Glastonbury revellers plant seeds in Rachel Taylor’s Meadow of Potentialities. Photograph: Leora Bermeister
Glastonbury Pageant’s eco-conscious roots date again to the founding of the occasion itself in 1970. The Inexperienced Fields have been powered by photo voltaic, wind and pedal energy for no less than twenty years and large strides have been made lately to general cut back emissions and waste. In 2023, the competition introduced that every one its energy wants have been met by renewable vitality and gasoline and, over the previous two years, it has banned all single-use plastics, disposable vapes, moist wipes and glitter.

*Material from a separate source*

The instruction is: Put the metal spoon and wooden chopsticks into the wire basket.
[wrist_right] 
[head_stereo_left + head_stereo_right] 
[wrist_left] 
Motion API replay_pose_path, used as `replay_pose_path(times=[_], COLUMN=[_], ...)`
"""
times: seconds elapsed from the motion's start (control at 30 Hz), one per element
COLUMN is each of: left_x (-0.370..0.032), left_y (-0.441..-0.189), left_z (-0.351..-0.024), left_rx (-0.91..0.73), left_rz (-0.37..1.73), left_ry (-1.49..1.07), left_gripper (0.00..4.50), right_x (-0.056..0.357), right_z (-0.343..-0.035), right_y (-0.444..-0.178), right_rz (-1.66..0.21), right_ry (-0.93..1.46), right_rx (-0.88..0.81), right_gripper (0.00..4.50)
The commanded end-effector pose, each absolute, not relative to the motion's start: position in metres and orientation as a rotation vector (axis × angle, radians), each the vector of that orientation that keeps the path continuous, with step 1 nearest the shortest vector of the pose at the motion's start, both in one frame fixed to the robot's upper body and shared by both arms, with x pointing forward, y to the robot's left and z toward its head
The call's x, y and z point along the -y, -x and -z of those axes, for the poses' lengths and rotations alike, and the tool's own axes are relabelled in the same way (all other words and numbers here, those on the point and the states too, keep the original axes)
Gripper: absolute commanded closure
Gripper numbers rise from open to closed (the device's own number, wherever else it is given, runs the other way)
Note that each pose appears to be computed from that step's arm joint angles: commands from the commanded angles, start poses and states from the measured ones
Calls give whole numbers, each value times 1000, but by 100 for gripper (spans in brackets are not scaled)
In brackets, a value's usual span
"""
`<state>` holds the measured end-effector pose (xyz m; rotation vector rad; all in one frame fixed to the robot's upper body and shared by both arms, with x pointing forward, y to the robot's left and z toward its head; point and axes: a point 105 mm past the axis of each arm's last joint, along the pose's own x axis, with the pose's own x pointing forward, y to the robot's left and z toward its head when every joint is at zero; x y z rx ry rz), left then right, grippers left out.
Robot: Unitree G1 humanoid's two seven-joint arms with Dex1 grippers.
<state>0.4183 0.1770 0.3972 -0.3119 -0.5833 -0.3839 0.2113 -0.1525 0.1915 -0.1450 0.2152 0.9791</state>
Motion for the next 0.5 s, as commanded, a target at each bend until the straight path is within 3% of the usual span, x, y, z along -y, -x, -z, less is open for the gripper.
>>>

However Taylor thinks there may be nonetheless a lot to be achieved—not solely when it comes to sustainability but additionally when it comes to radically rethinking what it means to assemble a competition as a group. Shangri-La was born from traveller roots and at present is an inclusive area for queer and under-represented communities. As Taylor places it: “I believe the Inexperienced Fields and Greenpeace might be taught lots from Shangri-La. They’ve actually set the bar excessive for the entire of Glastonbury this yr.”